Can the NTSB still overturn FAA court rulings?


'Not a new member'
I was reading a 1994 issue of Flying and read how the FAA lost a court case in reguards of the supension of Bob Hoover's medical but was then overturned by the NTSB and he lost his medical over some neurology test which many argue has nothing to do with your ablity to fly a plane. It seemed a little unfair, has things changed over the years or does the NTSB still have the final say reguardless of court findings?
I have taken aviation law, but by now means am I an expert. From what I have studied, courts are typically reluctant to overturn the decisions of administrative agencies.
The NTSB can over-rule the FAA in certain types of cases, but don't count on it. It is a rare day when the NTSB exercises that authority.

It's ALJs (Administrative Law Judges) that do most of the appeal work. That can be a good or bad thing. They are not hesitant to overrule the FAA, but they generally have no understanding of aviation and therefore go strictly by the letter of the law. As we all know, the FAR's are FAR (no pun intended) from clear and concise.
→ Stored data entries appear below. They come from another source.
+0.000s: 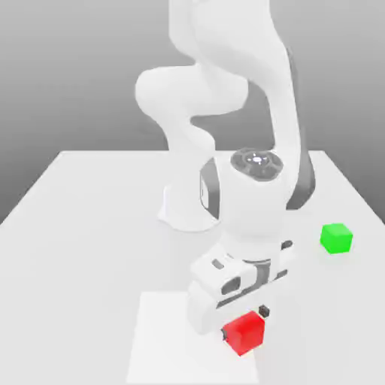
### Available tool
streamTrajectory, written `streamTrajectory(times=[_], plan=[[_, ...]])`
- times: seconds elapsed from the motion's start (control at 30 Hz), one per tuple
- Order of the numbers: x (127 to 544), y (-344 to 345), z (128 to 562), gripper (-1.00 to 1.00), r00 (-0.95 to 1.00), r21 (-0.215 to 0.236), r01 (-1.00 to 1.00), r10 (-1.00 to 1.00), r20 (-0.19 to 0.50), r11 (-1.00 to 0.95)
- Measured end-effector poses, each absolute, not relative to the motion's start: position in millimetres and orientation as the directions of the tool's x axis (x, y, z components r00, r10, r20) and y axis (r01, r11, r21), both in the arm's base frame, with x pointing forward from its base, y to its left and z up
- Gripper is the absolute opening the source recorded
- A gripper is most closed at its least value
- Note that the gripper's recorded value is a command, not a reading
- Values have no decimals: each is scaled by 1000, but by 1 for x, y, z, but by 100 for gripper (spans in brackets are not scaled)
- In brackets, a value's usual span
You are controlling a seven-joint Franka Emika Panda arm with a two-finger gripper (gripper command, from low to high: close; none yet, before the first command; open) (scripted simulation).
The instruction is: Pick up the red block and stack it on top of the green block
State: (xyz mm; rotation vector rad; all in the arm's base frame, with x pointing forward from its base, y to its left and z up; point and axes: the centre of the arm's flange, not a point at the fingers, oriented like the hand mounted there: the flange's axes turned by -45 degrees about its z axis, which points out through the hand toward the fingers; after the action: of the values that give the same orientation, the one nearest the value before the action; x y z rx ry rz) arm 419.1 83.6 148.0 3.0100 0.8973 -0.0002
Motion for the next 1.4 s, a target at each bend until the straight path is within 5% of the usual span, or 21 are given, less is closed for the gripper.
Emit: streamTrajectory(times=[0.17,0.37,0.5,0.97,1.4], plan=[[419,84,148,-100,837,0,548,548,-1,-837],[418,87,206,-100,836,-2,548,548,2,-836],[396,143,222,-100,822,-34,570,570,20,-821],[284,278,258,-100,817,-90,577,576,36,-812],[150,335,252,-100,810,-23,587,587,5,-810]])
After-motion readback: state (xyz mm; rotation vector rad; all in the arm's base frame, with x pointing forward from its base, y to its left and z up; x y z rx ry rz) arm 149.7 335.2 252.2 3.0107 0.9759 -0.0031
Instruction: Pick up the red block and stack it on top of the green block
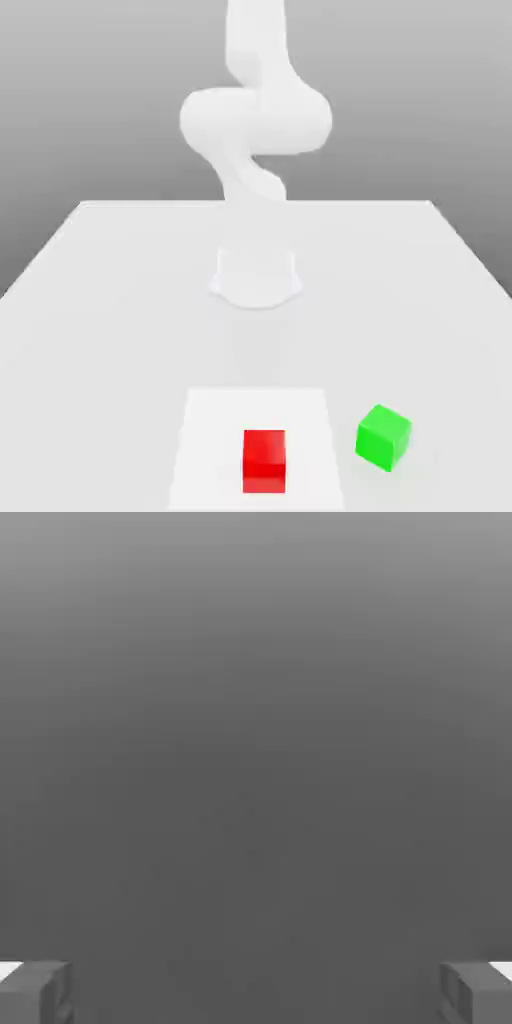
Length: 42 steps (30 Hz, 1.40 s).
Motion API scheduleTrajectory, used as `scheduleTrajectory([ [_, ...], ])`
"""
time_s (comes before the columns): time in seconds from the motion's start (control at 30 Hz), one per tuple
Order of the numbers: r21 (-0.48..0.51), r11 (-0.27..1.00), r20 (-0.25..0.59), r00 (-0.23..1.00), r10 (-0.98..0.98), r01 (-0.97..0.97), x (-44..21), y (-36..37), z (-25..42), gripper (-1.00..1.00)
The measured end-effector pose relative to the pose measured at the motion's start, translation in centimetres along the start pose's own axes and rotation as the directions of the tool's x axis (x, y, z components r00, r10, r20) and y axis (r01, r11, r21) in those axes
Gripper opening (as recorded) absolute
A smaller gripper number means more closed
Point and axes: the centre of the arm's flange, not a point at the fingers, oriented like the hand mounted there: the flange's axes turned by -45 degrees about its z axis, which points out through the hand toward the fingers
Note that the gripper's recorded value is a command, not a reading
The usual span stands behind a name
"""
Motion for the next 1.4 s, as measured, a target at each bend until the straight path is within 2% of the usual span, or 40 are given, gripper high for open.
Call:
scheduleTrajectory([
  [0.33, -0.012, 1.000, 0.303, 0.953, 0.000, 0.004, -5.8, -0.3, 20.2, 0.00],
  [0.73, -0.008, 1.000, 0.621, 0.784, 0.002, 0.004, -22.0, -0.6, 37.6, 0.00],
  [0.8, -0.007, 1.000, 0.652, 0.758, 0.003, 0.002, -24.7, -0.6, 39.6, 0.00],
  [0.93, -0.007, 1.000, 0.662, 0.750, 0.003, 0.002, -28.3, -0.6, 43.2, 0.00],
  [0.97, -0.007, 1.000, 0.662, 0.750, 0.003, 0.002, -28.9, -0.6, 43.9, -1.00],
  [1.2, -0.007, 1.000, 0.662, 0.750, 0.003, 0.002, -29.0, -0.6, 44.0, -1.00],
  [1.4, 0.003, 1.000, 0.662, 0.750, -0.009, 0.009, -25.2, -1.9, 39.3, -1.00],
])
Join AOPA's Legal Services plan....great deal. Like 25 bucks a year, and all lawyer fees are free in case of enforcement actions and stuff.

If you are really interested in this, a good book is this one (light reading, relatively)

If you're *REALLY* interested in Av. Law, check out this one. It's an actual law book. Hardcore....all cases and *some* interpretation.

Good luck with all that!

Cool thanks for that! Does the AOPA cover professional comerical pilots as well? Sounds like a bargan to me!
Yeah it's a whole 10 bucks more a year or something like that.

AOPA is a good deal all around!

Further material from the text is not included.